### [What you should do]
Nothing in the data may be changed; retype all of it.

━━ Supplied data ━━

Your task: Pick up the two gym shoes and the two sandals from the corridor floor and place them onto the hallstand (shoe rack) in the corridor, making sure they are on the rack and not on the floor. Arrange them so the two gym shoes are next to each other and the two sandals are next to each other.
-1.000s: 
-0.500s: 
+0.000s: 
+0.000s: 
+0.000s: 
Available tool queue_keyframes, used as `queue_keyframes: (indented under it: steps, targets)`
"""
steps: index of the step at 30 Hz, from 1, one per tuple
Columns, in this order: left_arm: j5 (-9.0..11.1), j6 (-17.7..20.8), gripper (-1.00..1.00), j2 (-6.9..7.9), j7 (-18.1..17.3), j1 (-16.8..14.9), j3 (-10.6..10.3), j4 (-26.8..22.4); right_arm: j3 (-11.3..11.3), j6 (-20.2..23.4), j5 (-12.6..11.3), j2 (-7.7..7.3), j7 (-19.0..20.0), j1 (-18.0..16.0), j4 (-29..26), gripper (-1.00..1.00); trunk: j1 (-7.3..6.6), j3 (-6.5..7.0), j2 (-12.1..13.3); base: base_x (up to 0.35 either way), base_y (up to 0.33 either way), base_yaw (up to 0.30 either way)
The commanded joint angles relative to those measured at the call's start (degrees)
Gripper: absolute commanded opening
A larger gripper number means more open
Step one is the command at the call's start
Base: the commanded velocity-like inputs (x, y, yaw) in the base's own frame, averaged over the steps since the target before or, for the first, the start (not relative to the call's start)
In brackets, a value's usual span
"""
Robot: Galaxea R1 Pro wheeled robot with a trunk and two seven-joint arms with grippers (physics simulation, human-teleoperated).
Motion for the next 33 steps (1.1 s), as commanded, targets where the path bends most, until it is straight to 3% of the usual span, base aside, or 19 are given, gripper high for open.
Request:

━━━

### [Task output]
Your task: Pick up the two gym shoes and the two sandals from the corridor floor and place them onto the hallstand (shoe rack) in the corridor, making sure they are on the rack and not on the floor. Arrange them so the two gym shoes are next to each other and the two sandals are next to each other.
-1.000s: 
-0.500s: 
+0.000s: 
+0.000s: 
+0.000s: 
Available tool queue_keyframes, used as `queue_keyframes: (indented under it: steps, targets)`
"""
steps: index of the step at 30 Hz, from 1, one per tuple
Columns, in this order: left_arm: j5 (-9.0..11.1), j6 (-17.7..20.8), gripper (-1.00..1.00), j2 (-6.9..7.9), j7 (-18.1..17.3), j1 (-16.8..14.9), j3 (-10.6..10.3), j4 (-26.8..22.4); right_arm: j3 (-11.3..11.3), j6 (-20.2..23.4), j5 (-12.6..11.3), j2 (-7.7..7.3), j7 (-19.0..20.0), j1 (-18.0..16.0), j4 (-29..26), gripper (-1.00..1.00); trunk: j1 (-7.3..6.6), j3 (-6.5..7.0), j2 (-12.1..13.3); base: base_x (up to 0.35 either way), base_y (up to 0.33 either way), base_yaw (up to 0.30 either way)
The commanded joint angles relative to those measured at the call's start (degrees)
Gripper: absolute commanded opening
A larger gripper number means more open
Step one is the command at the call's start
Base: the commanded velocity-like inputs (x, y, yaw) in the base's own frame, averaged over the steps since the target before or, for the first, the start (not relative to the call's start)
In brackets, a value's usual span
"""
Robot: Galaxea R1 Pro wheeled robot with a trunk and two seven-joint arms with grippers (physics simulation, human-teleoperated).
Motion for the next 33 steps (1.1 s), as commanded, targets where the path bends most, until it is straight to 3% of the usual span, base aside, or 19 are given, gripper high for open.
Request:

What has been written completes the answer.